This is a visualizer tool for various pathfinding algorithms, implemented using **Pygame**. It allows you to see how algorithms like A*, Dijkstra, Breadth-First Search (BFS), and Depth-First Search (DFS) explore the grid to find the shortest path between two points. The tool also includes interactive features to create barriers, reset the grid, and choose the algorithm.

## Features

- **Visualization of Algorithms**: Visualize A*, Dijkstra, BFS, and DFS in real-time.
- **Interactive Grid**: Click to create barriers, set start/end points, and reset the grid.
- **Algorithm Selection**: Choose the pathfinding algorithm from a dropdown menu.
- **User Controls**:
- **Left Click**: Set the start, end, and barriers on the grid.
- **Right Click**: Remove barriers or reset points.
- **Run Button**: Start the selected algorithm.
- **Reset Button**: Reset the grid and start a new simulation.

## Algorithms

- **A***: A heuristic-based algorithm that combines the cost to reach a node and the estimated cost to reach the goal.
- **Dijkstra**: A classic algorithm that guarantees the shortest path in a weighted grid (works the same as A* without a heuristic).
- **Breadth-First Search (BFS)**: Explores all possible paths one step at a time, ensuring the shortest path in unweighted grids.
- **Depth-First Search (DFS)**: Explores as far as possible along each branch before backtracking. Does not guarantee the shortest path.

## Prerequisites

- Python 3.x
- Pygame

## Installation

1. Clone the repository:

```bash
git clone https://github.com/sahil352005/Pathfinding-Simulation.git
```

2. Install Pygame:

```bash
pip install pygame
```
or

```bash
python -m pip install pygame-ce
```

4. Run the script:

```bash
python main.py
```

## Usage

1. **Set start and end points**: Use the left mouse button to place the start (orange) and end (turquoise) points.
2. **Create barriers**: Use the left mouse button to draw barriers (black) that the pathfinder cannot pass through.
3. **Run the algorithm**: Select an algorithm from the dropdown menu, then click the "Run" button to see the visualization.
4. **Reset the grid**: Click the "Reset" button to clear the grid and start a new simulation.

### Controls

- **Left Click**: Set the start, end, and barriers.
- **Right Click**: Reset grid cells.
- **'C' Key**: Clear the entire grid.
- **Run Button**: Execute the chosen algorithm.
- **Reset Button**: Reset the grid and simulation.

## Screenshots

![Screenshot 2024-10-02 075139](https://github.com/user-attachments/assets/7f0d834b-bf45-4412-9ffc-1b9e95c4a140)

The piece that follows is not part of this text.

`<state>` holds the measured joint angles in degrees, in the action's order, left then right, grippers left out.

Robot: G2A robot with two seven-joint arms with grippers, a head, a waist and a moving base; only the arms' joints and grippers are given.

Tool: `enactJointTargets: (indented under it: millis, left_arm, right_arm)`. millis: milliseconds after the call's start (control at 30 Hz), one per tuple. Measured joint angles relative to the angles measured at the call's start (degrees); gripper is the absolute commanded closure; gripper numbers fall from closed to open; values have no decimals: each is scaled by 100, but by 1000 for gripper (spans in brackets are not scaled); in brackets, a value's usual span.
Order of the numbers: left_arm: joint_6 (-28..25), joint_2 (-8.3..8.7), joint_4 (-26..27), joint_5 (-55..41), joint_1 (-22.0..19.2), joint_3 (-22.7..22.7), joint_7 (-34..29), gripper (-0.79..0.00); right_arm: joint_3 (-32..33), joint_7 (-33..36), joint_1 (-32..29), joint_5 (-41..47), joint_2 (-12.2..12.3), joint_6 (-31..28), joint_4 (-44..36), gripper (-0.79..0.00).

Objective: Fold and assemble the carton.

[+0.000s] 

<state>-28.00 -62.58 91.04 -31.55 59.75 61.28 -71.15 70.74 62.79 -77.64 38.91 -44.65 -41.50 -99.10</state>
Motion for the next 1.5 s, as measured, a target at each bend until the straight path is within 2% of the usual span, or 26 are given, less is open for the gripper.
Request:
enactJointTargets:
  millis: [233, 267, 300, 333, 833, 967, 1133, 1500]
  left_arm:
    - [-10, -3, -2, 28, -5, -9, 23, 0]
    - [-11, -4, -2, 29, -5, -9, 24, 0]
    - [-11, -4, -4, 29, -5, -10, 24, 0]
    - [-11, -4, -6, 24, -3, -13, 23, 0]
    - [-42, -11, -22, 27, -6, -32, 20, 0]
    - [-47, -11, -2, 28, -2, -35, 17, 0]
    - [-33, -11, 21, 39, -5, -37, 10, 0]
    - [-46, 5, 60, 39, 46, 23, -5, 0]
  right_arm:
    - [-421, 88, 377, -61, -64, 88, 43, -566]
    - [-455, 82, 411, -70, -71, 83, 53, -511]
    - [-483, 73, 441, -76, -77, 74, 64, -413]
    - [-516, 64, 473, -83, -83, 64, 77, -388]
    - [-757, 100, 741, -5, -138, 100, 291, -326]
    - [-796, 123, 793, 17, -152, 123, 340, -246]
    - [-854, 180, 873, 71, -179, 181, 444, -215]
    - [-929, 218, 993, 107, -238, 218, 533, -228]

![Screenshot 2024-10-02 075342](https://github.com/user-attachments/assets/7c5066c2-eb4e-4cbf-b852-1a1556d389d7)

![Screenshot 2024-10-02 075940](https://github.com/user-attachments/assets/017c4136-10c1-4f82-945f-1ca4792cfaf7)

## Known Issues

- The simulation may not reset entirely if run multiple times. This can be resolved by pressing the **Reset** button before starting a new algorithm run.

## Future Enhancements

- Add more pathfinding algorithms (e.g., Greedy Best-First Search).
- Allow diagonal movement between grid cells.
- Implement weighted grids with varying terrain costs.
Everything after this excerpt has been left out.